海野聡『森と木と建築の日本史』

 日本の歴史的建築に使われている材木の特徴について、時代背景とともに説明されているので、わかりやすい。

 古代以来、権力者たちは、巨大な建造物を造立することによって権力を誇示した。
 出雲王朝のような人神信仰の時代からそうだったが、仏教の教えが一般化してからは、畿内各地に壮大な伽藍を建造した。
 彼らの心底には、権力誇示だけでなく、自己の安心を図りたいという動機もあったかもしれない。

 巨大建造物には、技術リソースと資源リソースが、可能な限り注ぎ込まれた。
 資源リソースとは、巨大な建物を支える巨大な構造材だった。

 金峰山寺を訪れたとき、そばにいた方から「ここの柱はツツジを使っている」と聞いた。
 その時には、こんな巨大なツツジなどあるわけないと思ったのだが、本書にはやはりツツジが使われていると書いてある。

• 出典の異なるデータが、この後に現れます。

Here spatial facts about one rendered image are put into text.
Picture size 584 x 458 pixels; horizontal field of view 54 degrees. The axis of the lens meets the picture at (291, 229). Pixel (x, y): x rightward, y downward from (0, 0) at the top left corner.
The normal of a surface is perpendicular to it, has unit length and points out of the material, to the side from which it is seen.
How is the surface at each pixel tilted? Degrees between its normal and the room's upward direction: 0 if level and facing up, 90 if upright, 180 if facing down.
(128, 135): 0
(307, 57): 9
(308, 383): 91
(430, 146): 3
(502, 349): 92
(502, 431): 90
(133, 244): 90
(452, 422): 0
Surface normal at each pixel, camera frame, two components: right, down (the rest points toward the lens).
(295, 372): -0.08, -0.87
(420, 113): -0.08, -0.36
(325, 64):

 大和や近江の、今の里山一帯は、奈良時代には伐り尽くされていただろう。
 ここは、平城京・平安京・戦国時代と、三度の大建築時代を経験し、大建造物に使える森は早期に壊滅した。
 痩せて乾いた尾根にアカマツやツツジ類が繁茂した、畿内の里山の雰囲気は、かつて遊び場だっただけに、懐かしくもある。

 時代が下るにつれて、資源は枯渇し、材を得るのは難しくなった。
 江戸時代に入って大規模建築は東国へも拡大し、伐採対象地域は全国的に拡大した。

 森林伐採が奥山を侵食するようになると、資源問題のみならず、治水上の問題も起きるようになって、支配者も看過できなくった。
 尾張藩が木曽の山林を保護したのを始めとして、奥山は幕府により留山化され、住民の利用は入山に限られた。

 秋田藩では、政策として植林が行われた。
 太平山では、山の斜面に大杉が林立しているのだが、近年の植林のように整然と植えられているわけではない。
 にもかかわらず、大杉は見たところ初期の育林がしっかり行われていて、優秀な材になりえそうだ。

 古代以来の木造建築・木造彫刻は、長い時を経て現存する。
 権力者の命令による作品ではあるが、そこには、当時の列島の環境と日本人の知識・技術の精華が結晶している。
 これらは将来に受け継ぐべき歴史遺産であるが、補修材となるべき巨木は、すでに枯渇している。

 日本文化を守ろうとすれば、数百年のスパンで森を育てなければならないことがわかる。